Turning now to FIG. 6, there is shown a longitudinal part sectional view of a tubing recovery system which may be provided as part of any of the tubing strings disclosed herein, to facilitate recovery of the part of the tubing string located above a stuck point. The tubing recovery system is indicated generally by reference numeral 82, and is of the type which is commercially available from Warrior Energy Services, a Superior Energy Services, Inc. company. FIG. 6 shows a tubing string in the form of a liner 416. Like components with FIG. 1 share the same reference numerals, incremented by 400. It will be understood though that the system 82 has a use in other types of tubing.

Sections 446 and 448 of liner tubing are shown, which are coupled together by means of a sacrificial tubing section 84, which may be of material which is of a lower hardness than that of the tubing sections 446 and 448. A restriction 86 is provided in a bore 460 of the liner 416. In the event that the liner 416 becomes stuck in a wellbore, a release device, indicated generally by reference numeral 88, is run into the liner 416 and landed on the restriction 86. The release device includes a seat element 90 defining a tapered seat surface 92 which is shaped to seat on the restriction 86, so as to land the release device 88 on the restriction. The release device 88 is run on tubing 93 which defines a fluid pathway 94, so that a jet 95 of fluid can be directed onto the sacrificial tubing section 84. This cuts the sacrificial section 84 in an area 96, weakening the section sufficiently so that an axial pull force and/or rotation of the liner 416 will sever the sacrificial section. This facilitates recovery of the portion of the liner 416 above the cut 96 to surface. The remaining portion of the liner 416 can then be fished out of the hole using a fishing device, which may be shaped to cooperate with the restriction 86.

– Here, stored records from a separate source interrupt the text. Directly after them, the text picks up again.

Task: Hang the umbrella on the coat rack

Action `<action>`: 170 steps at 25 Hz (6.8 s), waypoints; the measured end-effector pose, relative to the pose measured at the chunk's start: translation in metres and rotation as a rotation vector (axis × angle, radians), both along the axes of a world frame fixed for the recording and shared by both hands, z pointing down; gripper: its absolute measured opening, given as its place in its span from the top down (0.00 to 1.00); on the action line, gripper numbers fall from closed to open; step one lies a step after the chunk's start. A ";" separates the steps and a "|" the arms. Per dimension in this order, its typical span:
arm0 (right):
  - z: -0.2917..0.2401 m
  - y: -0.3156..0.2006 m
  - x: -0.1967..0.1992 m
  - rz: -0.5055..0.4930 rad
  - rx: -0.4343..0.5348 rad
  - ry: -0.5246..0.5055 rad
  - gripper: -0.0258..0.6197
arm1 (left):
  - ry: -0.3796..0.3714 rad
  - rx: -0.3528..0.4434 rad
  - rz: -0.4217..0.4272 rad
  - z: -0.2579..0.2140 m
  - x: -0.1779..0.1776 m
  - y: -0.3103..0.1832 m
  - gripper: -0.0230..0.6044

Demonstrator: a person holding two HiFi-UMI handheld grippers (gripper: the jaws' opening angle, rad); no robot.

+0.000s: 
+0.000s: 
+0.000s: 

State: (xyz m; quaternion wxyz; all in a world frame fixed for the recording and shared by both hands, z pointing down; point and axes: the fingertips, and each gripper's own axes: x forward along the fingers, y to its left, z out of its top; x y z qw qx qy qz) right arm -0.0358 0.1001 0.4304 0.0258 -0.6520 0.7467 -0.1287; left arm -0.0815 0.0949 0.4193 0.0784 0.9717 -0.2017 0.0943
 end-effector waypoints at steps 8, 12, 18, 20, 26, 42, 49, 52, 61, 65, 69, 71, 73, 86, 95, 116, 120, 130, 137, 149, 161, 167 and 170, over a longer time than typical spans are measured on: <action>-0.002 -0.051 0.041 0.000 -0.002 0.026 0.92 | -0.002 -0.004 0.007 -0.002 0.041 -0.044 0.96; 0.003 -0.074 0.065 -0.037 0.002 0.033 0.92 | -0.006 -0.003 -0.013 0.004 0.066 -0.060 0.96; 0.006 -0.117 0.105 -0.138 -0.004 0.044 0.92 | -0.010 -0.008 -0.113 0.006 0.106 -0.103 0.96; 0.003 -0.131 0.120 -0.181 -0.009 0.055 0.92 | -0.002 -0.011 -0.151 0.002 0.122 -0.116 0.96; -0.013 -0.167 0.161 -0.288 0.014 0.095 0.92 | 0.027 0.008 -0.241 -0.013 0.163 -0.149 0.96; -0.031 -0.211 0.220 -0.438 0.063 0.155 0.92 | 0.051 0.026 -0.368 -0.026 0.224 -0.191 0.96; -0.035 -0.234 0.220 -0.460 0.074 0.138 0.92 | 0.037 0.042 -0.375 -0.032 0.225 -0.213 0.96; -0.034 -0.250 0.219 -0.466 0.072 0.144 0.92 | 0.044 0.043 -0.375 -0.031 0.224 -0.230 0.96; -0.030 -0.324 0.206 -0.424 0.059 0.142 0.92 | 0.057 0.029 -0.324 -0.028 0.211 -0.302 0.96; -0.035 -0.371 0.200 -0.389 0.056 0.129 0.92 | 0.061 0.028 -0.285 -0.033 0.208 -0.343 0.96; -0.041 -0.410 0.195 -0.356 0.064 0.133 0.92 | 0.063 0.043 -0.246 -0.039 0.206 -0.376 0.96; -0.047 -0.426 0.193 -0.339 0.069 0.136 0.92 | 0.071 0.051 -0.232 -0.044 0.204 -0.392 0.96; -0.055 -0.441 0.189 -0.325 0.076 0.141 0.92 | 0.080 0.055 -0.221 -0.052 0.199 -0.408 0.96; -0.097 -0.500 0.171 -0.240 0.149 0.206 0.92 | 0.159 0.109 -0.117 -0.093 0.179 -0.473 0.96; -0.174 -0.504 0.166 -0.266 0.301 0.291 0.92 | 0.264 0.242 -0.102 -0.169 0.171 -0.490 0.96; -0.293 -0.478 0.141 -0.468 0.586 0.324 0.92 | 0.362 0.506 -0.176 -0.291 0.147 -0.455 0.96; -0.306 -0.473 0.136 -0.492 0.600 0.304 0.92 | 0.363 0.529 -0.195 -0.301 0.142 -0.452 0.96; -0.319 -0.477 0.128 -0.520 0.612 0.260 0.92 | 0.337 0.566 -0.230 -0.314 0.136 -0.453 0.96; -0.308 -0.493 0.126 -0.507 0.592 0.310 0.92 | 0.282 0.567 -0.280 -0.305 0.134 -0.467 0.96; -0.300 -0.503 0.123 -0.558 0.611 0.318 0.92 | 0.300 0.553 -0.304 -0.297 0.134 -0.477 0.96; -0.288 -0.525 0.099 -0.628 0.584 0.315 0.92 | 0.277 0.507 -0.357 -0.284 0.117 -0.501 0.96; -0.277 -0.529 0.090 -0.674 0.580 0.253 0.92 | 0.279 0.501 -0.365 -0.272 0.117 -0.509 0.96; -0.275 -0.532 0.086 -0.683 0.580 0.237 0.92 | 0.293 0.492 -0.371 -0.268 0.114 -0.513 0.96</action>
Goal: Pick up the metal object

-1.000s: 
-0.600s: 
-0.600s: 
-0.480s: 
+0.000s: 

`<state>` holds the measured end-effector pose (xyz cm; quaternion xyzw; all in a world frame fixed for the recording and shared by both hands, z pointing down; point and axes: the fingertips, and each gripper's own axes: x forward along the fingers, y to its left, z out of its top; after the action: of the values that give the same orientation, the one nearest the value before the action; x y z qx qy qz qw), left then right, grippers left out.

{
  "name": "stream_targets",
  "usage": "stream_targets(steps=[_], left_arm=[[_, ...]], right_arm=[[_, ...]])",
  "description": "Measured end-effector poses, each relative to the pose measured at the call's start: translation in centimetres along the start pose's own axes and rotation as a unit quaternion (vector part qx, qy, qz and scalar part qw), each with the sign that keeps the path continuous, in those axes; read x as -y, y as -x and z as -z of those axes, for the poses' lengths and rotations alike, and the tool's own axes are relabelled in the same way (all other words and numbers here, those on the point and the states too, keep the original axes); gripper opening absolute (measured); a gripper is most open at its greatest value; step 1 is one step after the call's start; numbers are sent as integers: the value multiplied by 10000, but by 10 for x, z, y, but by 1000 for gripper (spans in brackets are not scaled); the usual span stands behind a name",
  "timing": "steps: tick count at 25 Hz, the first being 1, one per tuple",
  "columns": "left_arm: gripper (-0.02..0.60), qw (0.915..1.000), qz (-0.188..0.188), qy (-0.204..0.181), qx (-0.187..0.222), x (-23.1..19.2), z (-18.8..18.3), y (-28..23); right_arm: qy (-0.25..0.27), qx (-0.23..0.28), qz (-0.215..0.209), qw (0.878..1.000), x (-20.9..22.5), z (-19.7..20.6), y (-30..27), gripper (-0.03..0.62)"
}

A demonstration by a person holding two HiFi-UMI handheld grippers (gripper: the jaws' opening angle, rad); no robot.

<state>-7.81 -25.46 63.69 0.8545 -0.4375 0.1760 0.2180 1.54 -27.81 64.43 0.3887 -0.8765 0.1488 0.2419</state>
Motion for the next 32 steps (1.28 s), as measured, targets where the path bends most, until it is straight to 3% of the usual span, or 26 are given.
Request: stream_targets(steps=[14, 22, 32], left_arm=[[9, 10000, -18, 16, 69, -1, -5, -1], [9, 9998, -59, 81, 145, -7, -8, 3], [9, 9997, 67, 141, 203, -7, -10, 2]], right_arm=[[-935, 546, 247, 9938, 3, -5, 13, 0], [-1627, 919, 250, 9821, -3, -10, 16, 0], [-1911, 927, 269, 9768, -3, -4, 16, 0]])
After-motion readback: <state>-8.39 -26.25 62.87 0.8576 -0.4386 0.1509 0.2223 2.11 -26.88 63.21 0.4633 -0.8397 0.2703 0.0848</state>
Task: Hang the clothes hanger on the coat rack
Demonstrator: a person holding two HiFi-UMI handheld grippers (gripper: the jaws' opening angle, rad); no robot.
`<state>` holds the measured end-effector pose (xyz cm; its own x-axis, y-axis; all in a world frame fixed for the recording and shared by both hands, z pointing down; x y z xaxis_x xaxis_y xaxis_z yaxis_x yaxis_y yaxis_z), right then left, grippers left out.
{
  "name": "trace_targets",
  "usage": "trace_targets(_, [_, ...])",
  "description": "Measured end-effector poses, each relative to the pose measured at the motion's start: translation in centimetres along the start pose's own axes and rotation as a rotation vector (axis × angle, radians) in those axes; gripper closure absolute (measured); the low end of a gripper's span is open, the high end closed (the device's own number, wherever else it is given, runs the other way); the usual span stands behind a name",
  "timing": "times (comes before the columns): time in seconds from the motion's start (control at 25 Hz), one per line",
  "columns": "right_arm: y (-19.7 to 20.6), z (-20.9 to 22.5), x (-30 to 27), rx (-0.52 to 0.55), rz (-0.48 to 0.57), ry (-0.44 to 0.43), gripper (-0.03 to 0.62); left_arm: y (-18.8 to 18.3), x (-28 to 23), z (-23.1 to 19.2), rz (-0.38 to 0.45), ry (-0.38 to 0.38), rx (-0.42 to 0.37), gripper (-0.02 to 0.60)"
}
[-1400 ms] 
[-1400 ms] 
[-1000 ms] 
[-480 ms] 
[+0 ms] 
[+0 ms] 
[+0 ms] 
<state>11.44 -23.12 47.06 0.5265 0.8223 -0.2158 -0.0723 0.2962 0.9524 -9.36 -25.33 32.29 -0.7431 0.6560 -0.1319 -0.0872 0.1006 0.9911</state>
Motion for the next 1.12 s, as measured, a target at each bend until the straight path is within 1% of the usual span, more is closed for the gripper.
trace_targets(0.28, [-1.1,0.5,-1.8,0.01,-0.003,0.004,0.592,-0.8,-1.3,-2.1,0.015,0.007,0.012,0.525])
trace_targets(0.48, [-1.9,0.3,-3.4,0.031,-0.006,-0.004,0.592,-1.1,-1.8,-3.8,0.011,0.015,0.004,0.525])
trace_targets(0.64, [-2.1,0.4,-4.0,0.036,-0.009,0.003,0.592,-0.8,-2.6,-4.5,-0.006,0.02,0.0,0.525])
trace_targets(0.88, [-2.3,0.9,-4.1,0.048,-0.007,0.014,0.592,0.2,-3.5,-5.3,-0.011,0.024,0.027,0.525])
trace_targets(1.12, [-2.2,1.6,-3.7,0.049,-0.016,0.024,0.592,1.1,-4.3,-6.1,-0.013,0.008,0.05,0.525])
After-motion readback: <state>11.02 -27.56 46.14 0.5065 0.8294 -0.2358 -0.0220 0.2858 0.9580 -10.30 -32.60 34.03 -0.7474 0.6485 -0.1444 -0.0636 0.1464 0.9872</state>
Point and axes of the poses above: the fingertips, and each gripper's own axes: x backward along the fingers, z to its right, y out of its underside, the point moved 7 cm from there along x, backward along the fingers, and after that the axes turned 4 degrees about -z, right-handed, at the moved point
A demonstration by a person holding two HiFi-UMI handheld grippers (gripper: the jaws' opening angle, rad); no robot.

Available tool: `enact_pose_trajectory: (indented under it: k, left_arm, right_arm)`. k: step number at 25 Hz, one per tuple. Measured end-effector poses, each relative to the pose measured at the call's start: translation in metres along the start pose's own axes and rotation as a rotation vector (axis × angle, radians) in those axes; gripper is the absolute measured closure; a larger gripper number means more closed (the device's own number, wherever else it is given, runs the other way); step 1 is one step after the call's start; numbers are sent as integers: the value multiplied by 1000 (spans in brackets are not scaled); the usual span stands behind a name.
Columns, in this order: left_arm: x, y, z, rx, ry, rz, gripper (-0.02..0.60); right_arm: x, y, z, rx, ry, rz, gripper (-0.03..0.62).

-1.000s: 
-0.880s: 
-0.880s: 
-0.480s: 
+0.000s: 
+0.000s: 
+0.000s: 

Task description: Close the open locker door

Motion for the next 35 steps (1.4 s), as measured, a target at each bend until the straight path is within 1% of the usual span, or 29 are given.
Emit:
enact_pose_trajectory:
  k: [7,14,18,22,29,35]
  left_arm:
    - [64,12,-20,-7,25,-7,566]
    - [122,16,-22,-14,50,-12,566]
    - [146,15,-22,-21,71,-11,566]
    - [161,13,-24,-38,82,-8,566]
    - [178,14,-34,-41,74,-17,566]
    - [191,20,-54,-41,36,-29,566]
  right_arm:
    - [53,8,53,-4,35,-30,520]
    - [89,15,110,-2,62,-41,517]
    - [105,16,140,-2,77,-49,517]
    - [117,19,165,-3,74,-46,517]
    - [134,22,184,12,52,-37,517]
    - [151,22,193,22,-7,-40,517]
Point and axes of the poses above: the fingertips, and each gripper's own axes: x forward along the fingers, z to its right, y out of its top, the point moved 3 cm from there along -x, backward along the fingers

Optionally, a plurality of such tubing recovery systems 82, each having a corresponding restriction 86, may be provided spaced along the length of the liner 461. The restrictions 86 of the recovery systems 82 may define progressively increasing dimension restrictions, taken in a downhole direction. A range of release devices of different dimensions, each dimensioned to fit a selected one of the restrictions 86, may be selected and deployed into the liner 416. The release device 88 which is selected passes down the liner 416 until it encounters the restriction 86 which it is dimensioned to fit, where it lands out and enables subsequent separation of the liner 416 at that point, by severing the respective sacrificial tubing section 84. This may facilitate severing of the liner 416 at a desired location, appropriate to the determined stuck point of the tubing.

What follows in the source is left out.